[ 
https://issues.apache.org/jira/browse/HBASE-9490?page=com.atlassian.jira.plugin.system.issuetabpanels:all-tabpanel
 ]

Vasu Mariyala updated HBASE-9490:
---------------------------------

    Attachment: 0.96-trunk-Independent-Test-Execution.patch
                0.94-Independent-Test-Execution.patch
    
> Provide independent execution environment for small tests
> ---------------------------------------------------------
>
>                 Key: HBASE-9490
>                 URL: https://issues.apache.org/jira/browse/HBASE-9490
>             Project: HBase
>          Issue Type: Improvement
>            Reporter: Vasu Mariyala
>            Assignee: Vasu Mariyala
>         Attachments: 0.94-Independent-Test-Execution.patch, 
> 0.96-trunk-Independent-Test-Execution.patch
>
>
> Some of the state related to schema metrics is stored in static variables and 
> since the small test cases are run in a single jvm, it is causing random 
> behavior in the output of the tests.
> An example scenario is the test case failures in HBASE-8930
> {code}
>     for (SchemaMetrics cfm : tableAndFamilyToMetrics.values()) {
>         if (metricName.startsWith(CF_PREFIX + CF_PREFIX)) {
>           throw new AssertionError("Column family prefix used twice: " +
>               metricName);
>         }
> {code}
> The above code throws an error when the metric name starts with "cf.cf.". It 
> would be helpful if any one sheds some light on the reason behind checking 
> for "cf.cf."
> The scenarios in which we would have a metric name start with "cf.cf." are as 
> follows (See generateSchemaMetricsPrefix method of SchemaMetrics)
> a) The column family name should be "cf"
> AND
> b) The table name is either "" or use table name globally should be false 
> (useTableNameGlobally variable of SchemaMetrics).
> Table name is empty only in the case of ALL_SCHEMA_METRICS which has the 
> column family as "". So we could rule out the
> possibility of the table name being empty.

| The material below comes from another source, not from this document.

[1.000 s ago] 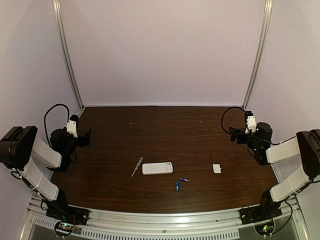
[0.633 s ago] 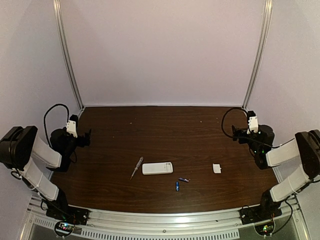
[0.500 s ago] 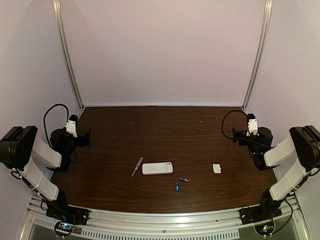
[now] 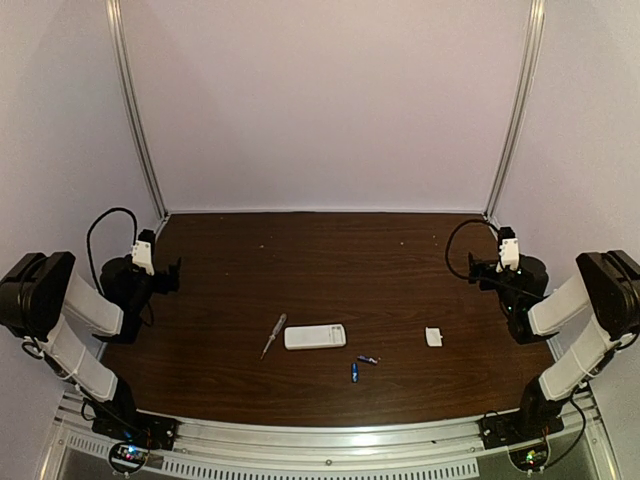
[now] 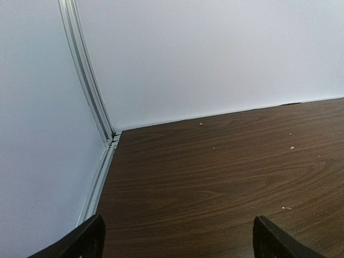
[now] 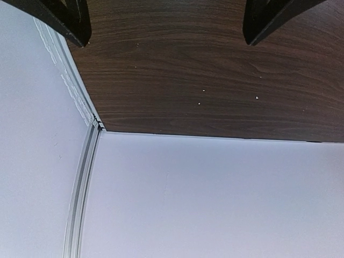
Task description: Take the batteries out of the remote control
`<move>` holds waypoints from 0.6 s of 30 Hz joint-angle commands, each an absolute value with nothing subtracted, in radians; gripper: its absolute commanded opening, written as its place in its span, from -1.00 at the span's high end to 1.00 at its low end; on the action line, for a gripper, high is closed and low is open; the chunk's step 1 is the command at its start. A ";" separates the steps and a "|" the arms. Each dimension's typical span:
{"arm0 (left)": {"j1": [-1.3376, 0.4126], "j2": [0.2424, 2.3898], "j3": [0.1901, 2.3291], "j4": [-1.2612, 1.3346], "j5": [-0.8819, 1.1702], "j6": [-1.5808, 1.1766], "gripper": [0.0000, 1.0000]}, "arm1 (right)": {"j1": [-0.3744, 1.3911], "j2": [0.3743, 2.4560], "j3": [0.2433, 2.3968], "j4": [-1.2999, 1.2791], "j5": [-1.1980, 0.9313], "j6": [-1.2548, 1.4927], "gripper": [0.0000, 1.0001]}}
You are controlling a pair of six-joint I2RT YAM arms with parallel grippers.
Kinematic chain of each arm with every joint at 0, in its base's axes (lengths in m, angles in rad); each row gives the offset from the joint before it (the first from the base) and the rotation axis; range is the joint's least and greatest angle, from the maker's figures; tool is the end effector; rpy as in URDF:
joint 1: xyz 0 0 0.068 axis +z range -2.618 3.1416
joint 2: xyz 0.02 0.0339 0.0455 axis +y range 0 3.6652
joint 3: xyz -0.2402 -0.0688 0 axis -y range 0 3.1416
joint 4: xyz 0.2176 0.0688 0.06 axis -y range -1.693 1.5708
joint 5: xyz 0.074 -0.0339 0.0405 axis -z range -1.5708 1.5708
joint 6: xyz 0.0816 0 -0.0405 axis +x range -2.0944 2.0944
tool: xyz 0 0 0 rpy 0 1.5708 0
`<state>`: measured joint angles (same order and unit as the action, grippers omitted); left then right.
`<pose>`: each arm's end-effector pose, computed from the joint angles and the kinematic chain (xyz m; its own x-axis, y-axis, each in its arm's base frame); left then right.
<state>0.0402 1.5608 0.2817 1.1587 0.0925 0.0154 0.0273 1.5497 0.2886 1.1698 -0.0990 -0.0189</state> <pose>0.2918 0.0042 0.1439 -0.1192 0.0106 -0.9928 0.0535 0.9986 0.0042 0.2926 0.0161 0.1505 -0.0888 -0.0212 -0.9958 -0.1273 0.9918 -0.0098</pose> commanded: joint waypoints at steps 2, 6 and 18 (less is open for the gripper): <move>0.043 1.567 0.282 1.200 0.088 0.006 -0.95 | 0.021 1.553 0.279 1.193 -0.082 -0.008 -0.99; 0.043 1.567 0.282 1.200 0.087 0.005 -0.95 | 0.021 1.552 0.279 1.192 -0.082 -0.008 -0.99; 0.043 1.568 0.282 1.200 0.087 0.005 -0.95 | 0.021 1.553 0.281 1.190 -0.075 -0.002 -0.99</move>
<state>0.0402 1.5608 0.2817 1.1587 0.0921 0.0154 0.0273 1.5497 0.2886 1.1790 -0.0944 -0.0181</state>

> Also to note, the variables "useTableNameGlobally" and 
> "tableAndFamilyToMetrics" of SchemaMetrics are static and are shared across 
> all the tests that run in a single jvm. In our case, the profile runAllTests 
> has the below configuration
> {code}
>         <surefire.firstPartForkMode>once</surefire.firstPartForkMode>
>         <surefire.firstPartParallel>none</surefire.firstPartParallel>
>         <surefire.firstPartThreadCount>1</surefire.firstPartThreadCount>
>       
> <surefire.firstPartGroups>org.apache.hadoop.hbase.SmallTests</surefire.firstPartGroups>
> {code}
> Hence all of our small tests run in a single jvm and share the above 
> variables "useTableNameGlobally" and "tableAndFamilyToMetrics".
> The reasons why the order of execution of the tests caused this failure are 
> as follows
> a) A bunch of small tests like TestMemStore, TestSchemaConfiguredset set the 
> useTableNameGlobally to false. But these tests don't create tables that have 
> the column family name as "cf".
> b) If the tests in step (a) run before the tests which create table/regions 
> with column family 'cf', metric names would start with "cf.cf."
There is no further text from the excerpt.